### Problem to work on:
Copying rule for the data below: pictures stay out, and only the lines from the one with "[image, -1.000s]" down to the one with "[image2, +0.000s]", inclusive, are repeated exactly.

Stored records
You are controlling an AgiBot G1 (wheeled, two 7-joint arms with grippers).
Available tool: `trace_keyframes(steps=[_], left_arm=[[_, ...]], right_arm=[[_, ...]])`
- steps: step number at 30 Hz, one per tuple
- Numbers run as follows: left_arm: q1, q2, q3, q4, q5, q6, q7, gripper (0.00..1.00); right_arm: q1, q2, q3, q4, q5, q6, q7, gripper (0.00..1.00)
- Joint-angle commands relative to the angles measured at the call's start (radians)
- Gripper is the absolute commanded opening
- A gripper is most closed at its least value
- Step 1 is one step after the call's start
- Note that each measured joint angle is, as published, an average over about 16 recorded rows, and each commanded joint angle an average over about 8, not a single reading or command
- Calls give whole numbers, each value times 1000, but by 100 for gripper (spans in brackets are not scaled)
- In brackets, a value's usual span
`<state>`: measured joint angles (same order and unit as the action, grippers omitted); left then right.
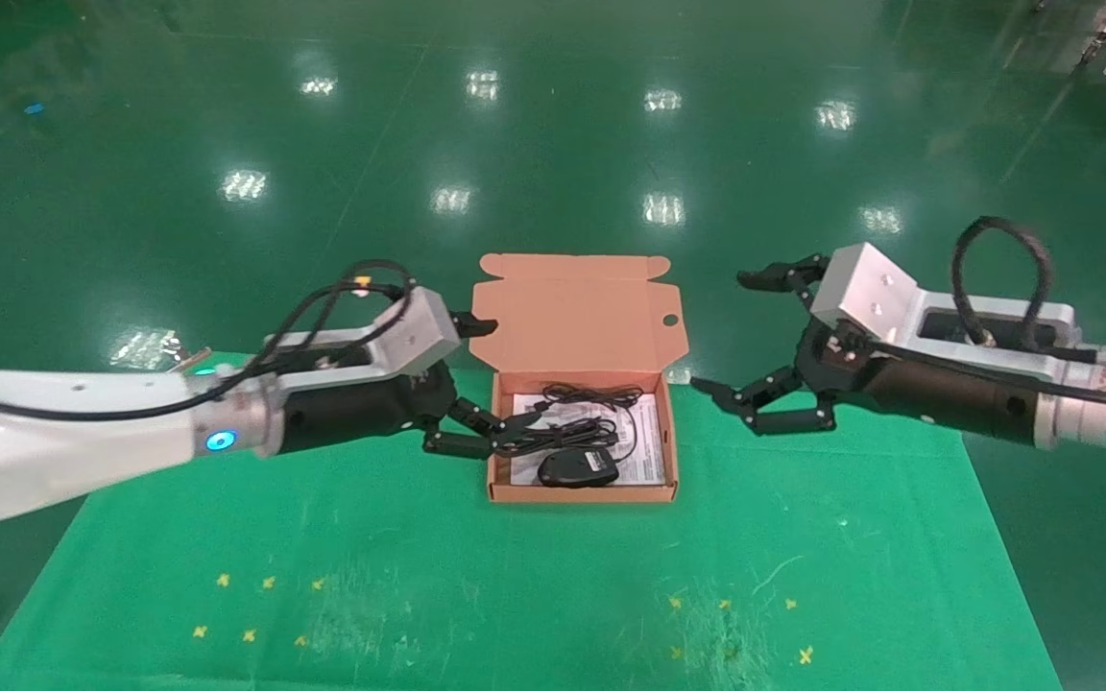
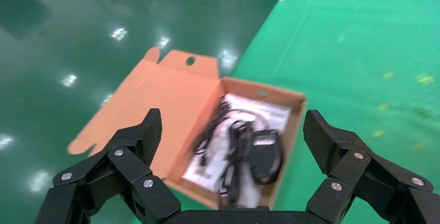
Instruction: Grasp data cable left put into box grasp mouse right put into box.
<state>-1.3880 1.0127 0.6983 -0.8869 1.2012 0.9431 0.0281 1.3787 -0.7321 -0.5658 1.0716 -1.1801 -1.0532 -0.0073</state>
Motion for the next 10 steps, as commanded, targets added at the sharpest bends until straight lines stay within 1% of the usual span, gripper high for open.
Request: trace_keyframes(steps=[1,7,10], left_arm=[[20,-25,-26,-25,-29,35,-13,100],[77,-99,-103,-98,-116,137,-53,100],[92,-118,-123,-116,-138,162,-63,100]], right_arm=[[-19,8,18,13,28,-28,12,100],[-76,30,71,53,112,-110,49,100],[-90,36,85,63,133,-131,58,100]])
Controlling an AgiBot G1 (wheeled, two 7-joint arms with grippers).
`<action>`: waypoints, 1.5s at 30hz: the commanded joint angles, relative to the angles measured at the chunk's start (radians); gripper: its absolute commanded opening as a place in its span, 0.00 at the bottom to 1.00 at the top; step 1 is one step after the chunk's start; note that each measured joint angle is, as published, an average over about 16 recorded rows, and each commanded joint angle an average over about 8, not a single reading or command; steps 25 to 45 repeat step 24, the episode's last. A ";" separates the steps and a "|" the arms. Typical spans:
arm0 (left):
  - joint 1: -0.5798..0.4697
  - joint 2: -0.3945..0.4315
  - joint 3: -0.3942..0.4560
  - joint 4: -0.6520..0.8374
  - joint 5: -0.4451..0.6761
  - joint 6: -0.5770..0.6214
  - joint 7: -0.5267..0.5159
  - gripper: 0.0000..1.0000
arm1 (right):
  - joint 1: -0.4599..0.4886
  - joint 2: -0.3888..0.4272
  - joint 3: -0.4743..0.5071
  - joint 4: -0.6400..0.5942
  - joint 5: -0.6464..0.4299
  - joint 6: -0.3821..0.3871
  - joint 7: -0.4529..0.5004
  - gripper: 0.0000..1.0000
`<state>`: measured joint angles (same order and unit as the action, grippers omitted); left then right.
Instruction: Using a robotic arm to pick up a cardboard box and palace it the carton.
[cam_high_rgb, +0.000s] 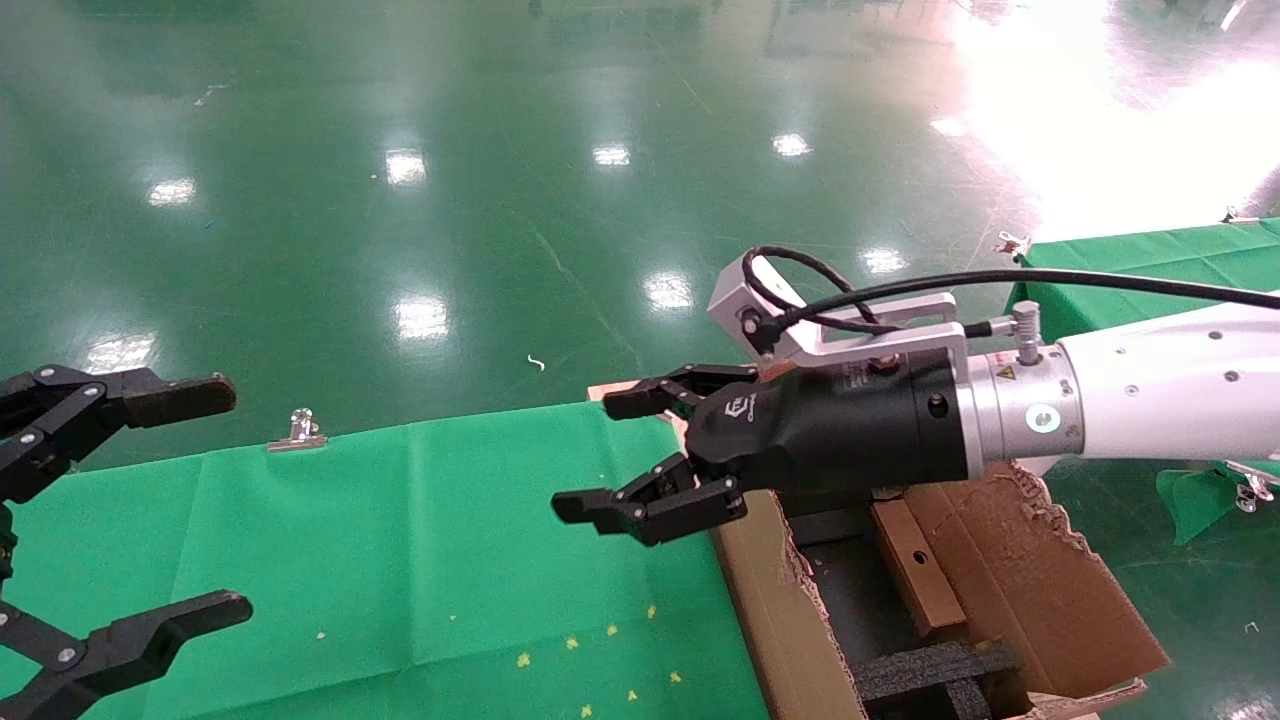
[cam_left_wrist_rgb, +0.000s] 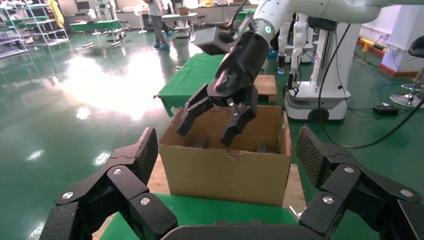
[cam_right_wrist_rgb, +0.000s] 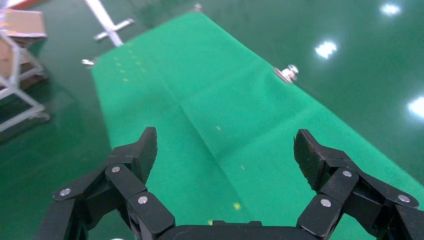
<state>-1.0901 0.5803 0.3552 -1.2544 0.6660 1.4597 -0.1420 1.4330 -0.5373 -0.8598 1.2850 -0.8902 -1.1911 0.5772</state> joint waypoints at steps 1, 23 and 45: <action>0.000 0.000 0.000 0.000 0.000 0.000 0.000 1.00 | -0.033 -0.007 0.053 0.000 0.015 -0.028 -0.035 1.00; 0.000 0.000 0.000 0.000 0.000 0.000 0.000 1.00 | -0.359 -0.074 0.583 -0.001 0.160 -0.305 -0.389 1.00; 0.000 0.000 0.000 0.000 0.000 0.000 0.000 1.00 | -0.364 -0.075 0.591 -0.001 0.162 -0.309 -0.394 1.00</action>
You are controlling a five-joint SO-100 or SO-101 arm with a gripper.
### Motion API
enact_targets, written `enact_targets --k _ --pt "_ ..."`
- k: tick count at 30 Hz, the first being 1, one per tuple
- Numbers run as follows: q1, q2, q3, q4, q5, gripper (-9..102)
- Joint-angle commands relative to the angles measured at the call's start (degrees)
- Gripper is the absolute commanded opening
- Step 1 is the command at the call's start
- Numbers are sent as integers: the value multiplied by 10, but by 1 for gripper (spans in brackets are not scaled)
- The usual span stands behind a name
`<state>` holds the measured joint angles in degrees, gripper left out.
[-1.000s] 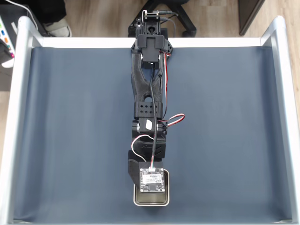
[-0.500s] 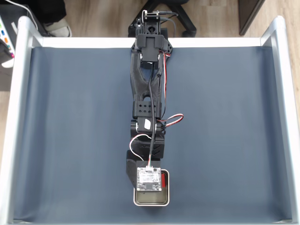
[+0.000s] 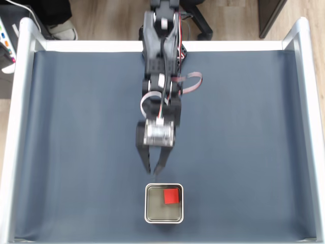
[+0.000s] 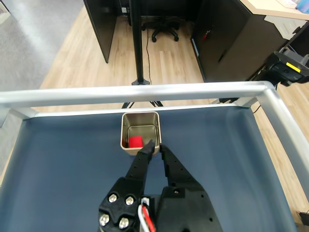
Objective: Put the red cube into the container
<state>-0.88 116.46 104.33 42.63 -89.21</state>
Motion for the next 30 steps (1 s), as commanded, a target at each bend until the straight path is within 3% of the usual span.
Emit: enact_targets --k 1,14,22,30 --pt "-14 117 90 -3 -1 0" --pt "-41 476 442 27 -15 0" --pt "-38 673 584 120 -11 0" --pt "-36 757 657 210 25 0"
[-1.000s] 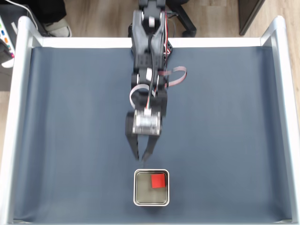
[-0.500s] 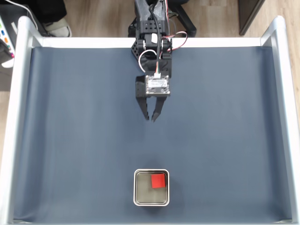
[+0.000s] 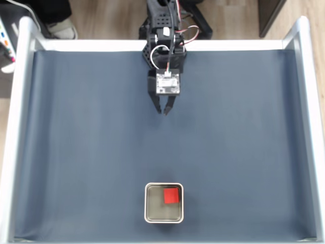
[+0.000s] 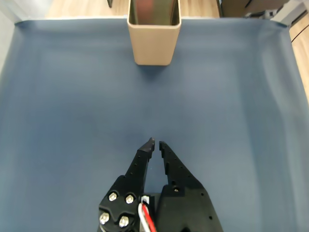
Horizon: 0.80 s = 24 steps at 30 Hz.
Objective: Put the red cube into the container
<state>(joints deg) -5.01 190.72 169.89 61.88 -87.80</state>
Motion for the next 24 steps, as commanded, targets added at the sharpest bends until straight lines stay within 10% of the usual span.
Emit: enact_targets --k 1,24 --pt "5 14 8 24 19 0" --pt "-1 15 94 114 50 0"
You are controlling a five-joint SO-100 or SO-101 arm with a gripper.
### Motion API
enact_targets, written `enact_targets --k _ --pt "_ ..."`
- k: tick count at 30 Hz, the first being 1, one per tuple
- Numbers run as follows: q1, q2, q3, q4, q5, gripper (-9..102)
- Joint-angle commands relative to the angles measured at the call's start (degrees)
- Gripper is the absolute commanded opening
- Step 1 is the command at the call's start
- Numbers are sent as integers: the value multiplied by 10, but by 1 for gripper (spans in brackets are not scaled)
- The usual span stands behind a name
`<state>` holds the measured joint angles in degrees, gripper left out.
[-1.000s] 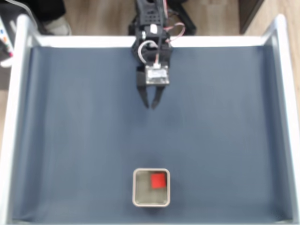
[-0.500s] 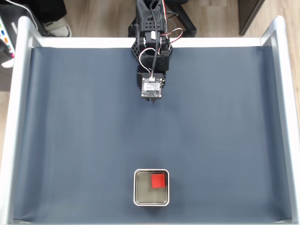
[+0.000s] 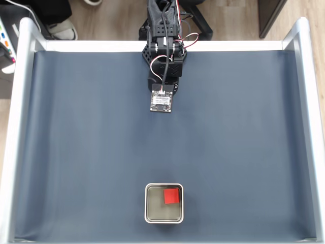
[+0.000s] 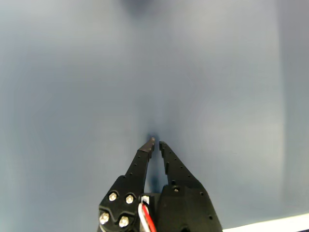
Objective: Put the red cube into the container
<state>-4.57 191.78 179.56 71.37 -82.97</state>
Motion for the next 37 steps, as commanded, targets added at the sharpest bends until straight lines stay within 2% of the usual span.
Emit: enact_targets --k 1,8,37 --pt "-5 4 -3 20 2 0" --pt "-2 4 -3 29 -48 1" --pt "-2 4 -3 30 -50 1"
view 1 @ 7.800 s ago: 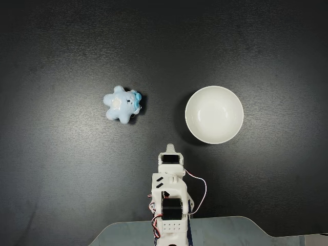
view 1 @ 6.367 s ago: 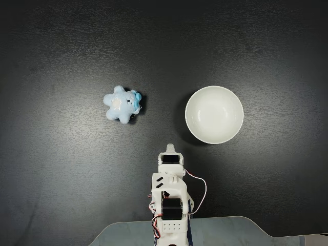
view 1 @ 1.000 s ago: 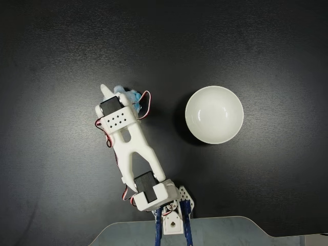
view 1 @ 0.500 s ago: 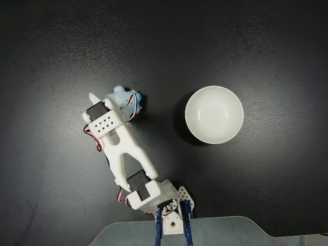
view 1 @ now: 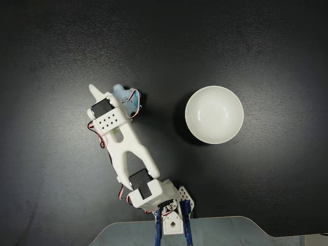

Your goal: Grasp a skyblue doll and put it in the white bowl.

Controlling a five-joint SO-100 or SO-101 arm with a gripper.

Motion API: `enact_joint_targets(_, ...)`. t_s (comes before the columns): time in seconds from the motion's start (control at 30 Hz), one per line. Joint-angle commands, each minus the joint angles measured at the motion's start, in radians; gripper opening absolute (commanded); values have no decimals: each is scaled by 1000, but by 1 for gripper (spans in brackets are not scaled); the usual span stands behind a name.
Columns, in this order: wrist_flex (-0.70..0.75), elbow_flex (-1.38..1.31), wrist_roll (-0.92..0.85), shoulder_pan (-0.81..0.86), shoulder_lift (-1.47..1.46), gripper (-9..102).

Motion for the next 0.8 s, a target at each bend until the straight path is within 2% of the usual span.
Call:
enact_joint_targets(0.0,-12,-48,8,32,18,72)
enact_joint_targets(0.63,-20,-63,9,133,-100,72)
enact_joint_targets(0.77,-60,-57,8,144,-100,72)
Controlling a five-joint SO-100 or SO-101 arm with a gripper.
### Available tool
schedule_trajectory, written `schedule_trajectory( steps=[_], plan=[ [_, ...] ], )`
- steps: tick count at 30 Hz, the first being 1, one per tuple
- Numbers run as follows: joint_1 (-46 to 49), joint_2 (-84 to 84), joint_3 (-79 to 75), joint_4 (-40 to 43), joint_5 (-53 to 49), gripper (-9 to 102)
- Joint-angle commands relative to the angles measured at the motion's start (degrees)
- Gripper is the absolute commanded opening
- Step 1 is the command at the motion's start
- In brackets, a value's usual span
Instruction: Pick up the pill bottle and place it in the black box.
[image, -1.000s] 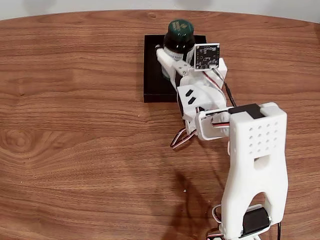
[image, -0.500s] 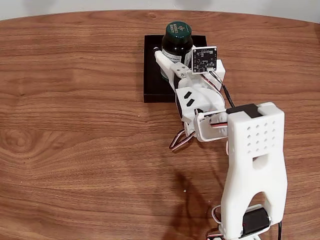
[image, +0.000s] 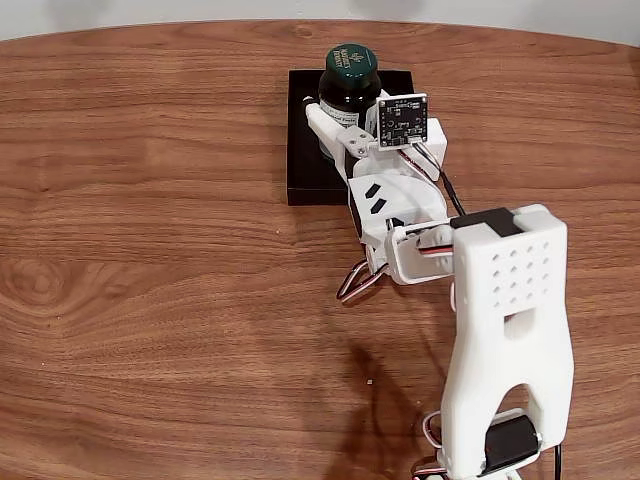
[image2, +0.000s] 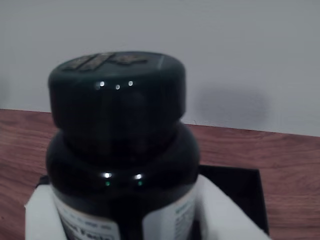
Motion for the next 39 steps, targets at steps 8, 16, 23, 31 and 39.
schedule_trajectory(
  steps=[8, 16, 23, 31, 39],
  plan=[
    [-0.26, 1.67, 0.00, -0.88, 4.48, 49],
    [0.26, 11.69, 6.42, 0.35, 4.66, 53],
    [1.14, 32.17, 17.49, 10.46, 4.83, 53],
    [1.85, 63.46, 37.44, 26.89, 6.77, 51],
    [5.27, 78.84, 49.22, 36.12, 5.80, 49]
  ],
)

### Solution below:
[image, -1.000s] 
[image, -0.500s] 
[image, +0.000s] 
[image2, +0.000s] 

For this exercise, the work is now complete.